Solutions of β-estradiol, dissolved in 0.9% NaCl, were freshly prepared. Stock solutions of PGE2 in absolute ethanol (1 μg/μl) were diluted in 0.9% NaCl (1:50, Cfinal = 0.02 μg/μl) immediately before injection. The ethanol concentration of the final PGE2 solution was ∼2% and the injection volume 5 μl. Ryanodine was also first prepared as a stock solution, in absolute ethanol, and then diluted with 0.9% NaCl to the required concentration/dose. Aliquots of IP3, dissolved in distilled water, were further diluted with 0.9% NaCl to the required concentrations, depending on the dose needed. Dantrolene was dissolved in DMSO at the time of the experiments and further diluted in 0.9% NaCl containing 10% DMSO; stock solutions of PPT, thapsigargin, xestospongin C, and fura-2 AM (1 mm) were prepared in 100% DMSO, and diluted in 0.9% NaCl containing 10% DMSO at the time of the experiments; IB4 was prepared as a stock solution (1 μg/μl), in calcium- and magnesium-free PBS (Invitrogen). Importantly, in vivo control experiments have previously shown that the final concentration of ethanol (2%), used to prepare the solutions of PGE2 or ryanodine, had no effect on the mechanical threshold per se; DMSO, used to dissolve dantrolene, PPT, thapsigargin, xestospongin C, and fura-2 AM, did not produce any effect on the mechanical nociceptor threshold (Ferrari et al., 2016).

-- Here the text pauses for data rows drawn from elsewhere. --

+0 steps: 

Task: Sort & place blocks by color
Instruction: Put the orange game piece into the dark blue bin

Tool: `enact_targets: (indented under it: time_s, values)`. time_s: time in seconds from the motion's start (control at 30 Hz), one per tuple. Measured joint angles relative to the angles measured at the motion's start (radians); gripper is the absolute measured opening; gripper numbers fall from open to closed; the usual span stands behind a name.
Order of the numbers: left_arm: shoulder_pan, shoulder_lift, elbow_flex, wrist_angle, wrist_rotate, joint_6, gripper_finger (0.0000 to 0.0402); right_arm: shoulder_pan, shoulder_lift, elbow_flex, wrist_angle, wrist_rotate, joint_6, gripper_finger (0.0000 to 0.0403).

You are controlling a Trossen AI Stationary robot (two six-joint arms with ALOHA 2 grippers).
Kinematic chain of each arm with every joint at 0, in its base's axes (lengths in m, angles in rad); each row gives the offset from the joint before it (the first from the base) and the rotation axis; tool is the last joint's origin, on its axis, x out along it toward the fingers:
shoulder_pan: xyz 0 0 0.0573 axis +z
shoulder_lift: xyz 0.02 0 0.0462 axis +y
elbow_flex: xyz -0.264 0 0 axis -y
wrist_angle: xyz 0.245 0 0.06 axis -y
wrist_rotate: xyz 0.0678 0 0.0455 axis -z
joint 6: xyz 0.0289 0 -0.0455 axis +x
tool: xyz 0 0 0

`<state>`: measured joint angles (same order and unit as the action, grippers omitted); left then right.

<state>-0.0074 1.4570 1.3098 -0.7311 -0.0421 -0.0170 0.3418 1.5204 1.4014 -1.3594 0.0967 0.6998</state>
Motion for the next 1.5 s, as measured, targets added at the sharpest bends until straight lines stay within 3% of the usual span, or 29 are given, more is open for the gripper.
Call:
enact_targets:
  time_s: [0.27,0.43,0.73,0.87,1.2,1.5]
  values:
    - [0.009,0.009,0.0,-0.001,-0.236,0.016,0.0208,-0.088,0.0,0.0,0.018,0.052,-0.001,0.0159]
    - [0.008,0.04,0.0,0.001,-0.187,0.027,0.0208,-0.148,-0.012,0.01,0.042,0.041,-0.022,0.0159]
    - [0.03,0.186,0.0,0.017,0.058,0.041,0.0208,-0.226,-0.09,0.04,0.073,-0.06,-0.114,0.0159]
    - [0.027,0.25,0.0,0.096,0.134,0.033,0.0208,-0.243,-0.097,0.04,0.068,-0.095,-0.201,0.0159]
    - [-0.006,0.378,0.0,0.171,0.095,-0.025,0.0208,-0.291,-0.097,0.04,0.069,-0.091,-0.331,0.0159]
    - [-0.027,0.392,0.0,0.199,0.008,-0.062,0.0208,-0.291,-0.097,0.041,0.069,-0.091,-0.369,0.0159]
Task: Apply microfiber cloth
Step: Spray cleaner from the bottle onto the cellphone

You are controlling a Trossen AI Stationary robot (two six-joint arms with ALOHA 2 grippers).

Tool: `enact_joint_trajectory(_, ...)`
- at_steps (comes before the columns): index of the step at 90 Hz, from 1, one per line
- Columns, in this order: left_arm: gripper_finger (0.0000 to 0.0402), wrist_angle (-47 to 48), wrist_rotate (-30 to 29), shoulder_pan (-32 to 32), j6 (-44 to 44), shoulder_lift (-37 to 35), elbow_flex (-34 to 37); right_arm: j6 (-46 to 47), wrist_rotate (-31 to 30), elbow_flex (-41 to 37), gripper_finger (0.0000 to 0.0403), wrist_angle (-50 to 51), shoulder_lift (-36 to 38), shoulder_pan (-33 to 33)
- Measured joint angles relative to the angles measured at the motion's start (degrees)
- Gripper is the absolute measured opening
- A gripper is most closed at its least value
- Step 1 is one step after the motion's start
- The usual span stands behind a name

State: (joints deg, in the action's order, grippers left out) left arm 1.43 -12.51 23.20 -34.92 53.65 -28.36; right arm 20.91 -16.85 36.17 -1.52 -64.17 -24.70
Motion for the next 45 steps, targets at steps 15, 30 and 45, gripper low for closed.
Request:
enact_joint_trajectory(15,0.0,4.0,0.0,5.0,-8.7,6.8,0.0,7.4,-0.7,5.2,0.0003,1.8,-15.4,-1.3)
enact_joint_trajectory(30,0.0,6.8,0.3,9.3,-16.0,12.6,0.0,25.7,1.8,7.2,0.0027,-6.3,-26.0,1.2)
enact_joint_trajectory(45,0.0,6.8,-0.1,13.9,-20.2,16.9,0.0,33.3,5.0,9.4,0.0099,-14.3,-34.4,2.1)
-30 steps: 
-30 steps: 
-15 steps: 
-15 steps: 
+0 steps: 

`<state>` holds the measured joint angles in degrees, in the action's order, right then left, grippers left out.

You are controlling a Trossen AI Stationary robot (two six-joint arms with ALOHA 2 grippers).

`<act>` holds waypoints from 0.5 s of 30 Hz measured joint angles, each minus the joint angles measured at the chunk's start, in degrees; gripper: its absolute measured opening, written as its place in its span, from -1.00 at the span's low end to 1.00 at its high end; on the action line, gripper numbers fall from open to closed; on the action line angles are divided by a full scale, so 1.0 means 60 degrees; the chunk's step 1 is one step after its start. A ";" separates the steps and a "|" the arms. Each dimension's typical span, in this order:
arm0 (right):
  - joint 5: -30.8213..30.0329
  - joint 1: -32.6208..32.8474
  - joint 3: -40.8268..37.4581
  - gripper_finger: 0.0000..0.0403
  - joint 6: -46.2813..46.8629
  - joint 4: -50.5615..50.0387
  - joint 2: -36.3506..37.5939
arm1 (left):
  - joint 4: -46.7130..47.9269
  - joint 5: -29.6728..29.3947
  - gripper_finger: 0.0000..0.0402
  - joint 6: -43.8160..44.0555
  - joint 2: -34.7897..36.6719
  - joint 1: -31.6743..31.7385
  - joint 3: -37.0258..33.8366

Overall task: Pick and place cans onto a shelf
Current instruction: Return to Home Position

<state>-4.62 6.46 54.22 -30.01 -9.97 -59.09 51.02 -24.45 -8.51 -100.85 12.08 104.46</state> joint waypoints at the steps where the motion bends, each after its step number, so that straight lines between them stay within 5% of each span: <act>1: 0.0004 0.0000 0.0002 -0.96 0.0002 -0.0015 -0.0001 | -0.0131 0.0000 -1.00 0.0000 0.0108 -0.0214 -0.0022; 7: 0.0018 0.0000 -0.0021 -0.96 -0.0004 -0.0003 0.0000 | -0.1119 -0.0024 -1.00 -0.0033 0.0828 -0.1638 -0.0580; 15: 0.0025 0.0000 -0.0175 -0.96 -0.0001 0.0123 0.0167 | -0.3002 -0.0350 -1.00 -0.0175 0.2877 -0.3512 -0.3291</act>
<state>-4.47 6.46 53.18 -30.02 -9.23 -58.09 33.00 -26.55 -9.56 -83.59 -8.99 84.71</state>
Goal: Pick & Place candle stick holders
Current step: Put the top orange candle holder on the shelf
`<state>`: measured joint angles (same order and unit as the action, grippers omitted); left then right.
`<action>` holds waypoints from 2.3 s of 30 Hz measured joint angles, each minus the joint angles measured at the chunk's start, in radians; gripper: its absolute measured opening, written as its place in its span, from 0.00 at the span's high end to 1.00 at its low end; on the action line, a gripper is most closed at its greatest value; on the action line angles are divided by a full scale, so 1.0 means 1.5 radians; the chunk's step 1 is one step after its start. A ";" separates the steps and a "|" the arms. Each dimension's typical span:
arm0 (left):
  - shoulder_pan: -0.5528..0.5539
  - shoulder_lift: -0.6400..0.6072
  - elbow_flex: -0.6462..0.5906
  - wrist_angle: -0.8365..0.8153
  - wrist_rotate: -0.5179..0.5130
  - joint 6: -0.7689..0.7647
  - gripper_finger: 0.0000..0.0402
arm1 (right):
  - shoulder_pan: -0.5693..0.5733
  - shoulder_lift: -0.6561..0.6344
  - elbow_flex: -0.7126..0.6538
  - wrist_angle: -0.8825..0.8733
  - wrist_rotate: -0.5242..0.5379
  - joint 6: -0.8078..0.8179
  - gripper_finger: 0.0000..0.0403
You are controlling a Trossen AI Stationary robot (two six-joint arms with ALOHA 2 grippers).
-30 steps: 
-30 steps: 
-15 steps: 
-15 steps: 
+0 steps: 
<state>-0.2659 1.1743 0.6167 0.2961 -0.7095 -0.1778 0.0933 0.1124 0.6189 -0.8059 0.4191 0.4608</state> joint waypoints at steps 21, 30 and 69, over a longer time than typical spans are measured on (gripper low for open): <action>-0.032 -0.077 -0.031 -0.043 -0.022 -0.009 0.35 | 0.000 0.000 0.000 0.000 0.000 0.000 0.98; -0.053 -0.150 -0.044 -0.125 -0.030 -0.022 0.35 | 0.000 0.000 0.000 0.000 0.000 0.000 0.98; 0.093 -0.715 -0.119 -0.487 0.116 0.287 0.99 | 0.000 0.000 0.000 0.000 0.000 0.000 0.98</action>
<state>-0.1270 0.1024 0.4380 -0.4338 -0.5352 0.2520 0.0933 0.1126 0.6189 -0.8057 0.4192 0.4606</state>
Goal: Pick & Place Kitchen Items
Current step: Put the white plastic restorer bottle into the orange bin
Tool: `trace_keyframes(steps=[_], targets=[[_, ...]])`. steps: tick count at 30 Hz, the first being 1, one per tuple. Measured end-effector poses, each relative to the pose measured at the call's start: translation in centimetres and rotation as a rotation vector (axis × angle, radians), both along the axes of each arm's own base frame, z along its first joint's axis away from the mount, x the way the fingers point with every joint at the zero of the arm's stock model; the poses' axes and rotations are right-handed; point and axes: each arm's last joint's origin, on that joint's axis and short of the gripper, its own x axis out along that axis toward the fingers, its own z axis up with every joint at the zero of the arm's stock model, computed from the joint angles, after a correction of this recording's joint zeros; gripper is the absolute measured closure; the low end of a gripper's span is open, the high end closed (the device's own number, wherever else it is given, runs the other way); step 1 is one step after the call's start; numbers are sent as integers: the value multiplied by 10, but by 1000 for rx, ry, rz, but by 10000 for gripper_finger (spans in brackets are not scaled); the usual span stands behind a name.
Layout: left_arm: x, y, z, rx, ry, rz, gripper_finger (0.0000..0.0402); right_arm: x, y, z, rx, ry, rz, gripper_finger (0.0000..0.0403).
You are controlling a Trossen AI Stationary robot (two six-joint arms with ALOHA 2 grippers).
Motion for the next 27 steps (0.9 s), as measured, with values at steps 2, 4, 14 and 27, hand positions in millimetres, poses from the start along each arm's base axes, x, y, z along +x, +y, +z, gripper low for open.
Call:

In the behavioral experiments, drugs were administered intradermally at a marked site on the dorsum of the hindpaw via a beveled 30-gauge hypodermic needle that was attached to a Hamilton microsyringe by polyethylene (PE-10) tubing. The administration of IP3, ryanodine, dantrolene, xestospongin C, or thapsigargin, as well as their respective vehicles, was preceded by hypotonic shock to facilitate cell permeability to these agents (2 μl of distilled water, separated by an air bubble, to avoid mixing in the same syringe), to facilitate getting compounds into the nerve terminal (Borle and Snowdowne, 1982; Burch and Axelrod, 1987).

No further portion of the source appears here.